Fig Newtons get a new name
The plump fruit is on the outs as Nabisco tries to increase sales of the cookie line.
Is the fig out of favor?
The fig is still inside the cookie -- in three versions, including original and fat-free. Other versions include strawberry, raspberry and minis.
Why the name change? The cookie had been losing sales and market share, The New York Times reports. Nabisco wanted to know why and started asking consumers.
As it turned out, a lot of people just hate figs. One executive at Kraft told the Times about the "baggage of the fig."
"For people who loved us, there was heritage there, and they had eaten them most of their lives," the brand manager for Newtons told the Times. "But the opposite was true with the people that didn't love us -- they knew the brand as Fig Newtons, but they really disliked figs."

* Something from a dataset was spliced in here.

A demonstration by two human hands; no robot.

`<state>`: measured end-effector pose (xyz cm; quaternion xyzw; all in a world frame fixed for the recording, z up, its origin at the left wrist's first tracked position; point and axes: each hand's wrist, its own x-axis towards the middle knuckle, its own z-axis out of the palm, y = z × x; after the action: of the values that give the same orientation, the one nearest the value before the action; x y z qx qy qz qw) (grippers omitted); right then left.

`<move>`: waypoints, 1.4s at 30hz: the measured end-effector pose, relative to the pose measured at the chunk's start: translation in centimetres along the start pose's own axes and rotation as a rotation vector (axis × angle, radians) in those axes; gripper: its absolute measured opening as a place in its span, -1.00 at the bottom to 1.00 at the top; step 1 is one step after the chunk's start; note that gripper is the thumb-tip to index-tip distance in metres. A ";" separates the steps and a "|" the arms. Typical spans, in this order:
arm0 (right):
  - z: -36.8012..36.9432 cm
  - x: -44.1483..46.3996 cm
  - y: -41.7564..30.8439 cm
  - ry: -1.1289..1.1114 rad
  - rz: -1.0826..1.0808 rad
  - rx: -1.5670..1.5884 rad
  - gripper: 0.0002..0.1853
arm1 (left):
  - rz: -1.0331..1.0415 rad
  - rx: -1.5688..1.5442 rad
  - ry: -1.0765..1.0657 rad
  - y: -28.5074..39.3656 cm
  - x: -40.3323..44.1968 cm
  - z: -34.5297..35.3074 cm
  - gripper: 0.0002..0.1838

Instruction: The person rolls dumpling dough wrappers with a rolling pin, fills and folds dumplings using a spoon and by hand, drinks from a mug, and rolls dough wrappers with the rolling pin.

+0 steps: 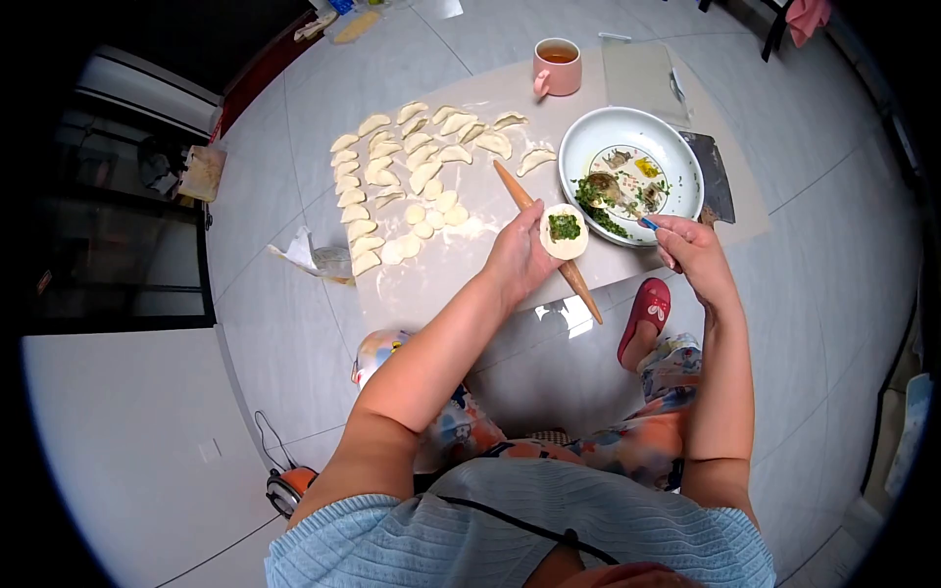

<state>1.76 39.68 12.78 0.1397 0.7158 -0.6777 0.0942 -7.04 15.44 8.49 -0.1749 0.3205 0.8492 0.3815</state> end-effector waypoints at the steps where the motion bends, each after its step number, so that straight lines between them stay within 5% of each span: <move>1: 0.0 -0.1 0.0 -0.022 -0.011 -0.002 -0.66 | 0.011 -0.002 -0.017 0.1 0.1 0.0 -0.55; 11: -0.5 0.7 1.4 0.094 0.006 0.051 -0.66 | 0.030 0.012 -0.042 0.9 -0.6 0.3 -0.54; 14: -1.3 2.4 5.4 0.264 -0.026 -0.228 -0.65 | 0.043 0.039 -0.062 0.9 -1.0 0.3 -0.55; 16: -0.7 2.2 6.2 0.507 -0.232 -0.901 -0.64 | 0.031 0.070 -0.085 1.1 -1.4 0.3 -0.55; 17: -0.9 2.3 6.4 0.508 -0.230 -0.901 -0.64 | 0.021 0.097 -0.103 1.1 -1.6 0.2 -0.56; 23: -1.2 1.5 5.4 0.419 0.011 -0.759 -0.64 | 0.013 0.125 -0.152 0.9 -3.2 0.5 -0.58; 27: 0.3 -0.3 2.7 0.509 0.121 -0.978 -0.67 | -0.005 0.164 -0.169 0.7 -3.6 0.5 -0.58; 29: 0.7 -0.8 2.2 0.767 -0.241 -1.123 -0.68 | -0.013 0.230 -0.179 0.5 -3.8 0.6 -0.55; 31: 1.8 -0.4 3.0 0.698 -0.460 -0.683 -0.67 | -0.003 0.270 -0.253 0.2 -4.2 0.7 -0.52; 32: 3.0 0.3 4.5 0.489 -0.342 -0.147 -0.61 | 0.009 0.310 -0.321 -0.1 -4.4 0.7 -0.49; 36: 9.1 -0.7 1.1 -0.146 0.185 0.888 -0.28 | 0.090 0.430 -0.448 -1.5 -4.8 1.0 -0.46; 40: 9.8 0.3 1.1 -0.212 0.236 1.083 -0.26 | 0.408 0.870 -0.277 -1.4 -4.9 1.4 -0.49; 42: 9.8 1.4 1.2 -0.221 0.215 1.121 -0.26 | 0.389 1.041 -0.161 -0.1 -6.1 1.5 -0.51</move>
<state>0.35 30.09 10.56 0.1686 0.2155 -0.9503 0.1484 -3.09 13.22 12.82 0.1644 0.6936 0.6443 0.2770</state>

So a name change was in order. It isn't so much a change as a reversion to the original name. The first Fig Newtons were created in 1891 at Kennedy Biscuit Works in Cambridge, Mass. The cookie was named the Newton after a nearby town. The cookie didn't become the Fig Newton until later, and the new name was trademarked in 1914.
Now the sales slump is over. A new line of crisp cookies called Newtons Fruit Thins is a success, and Newtons have a 3.2% share of the American cookie market, the Times reports. Early last year, fig versions grabbed 75% of the sales in the Newton line. Now they get only 60% as the other flavors shine.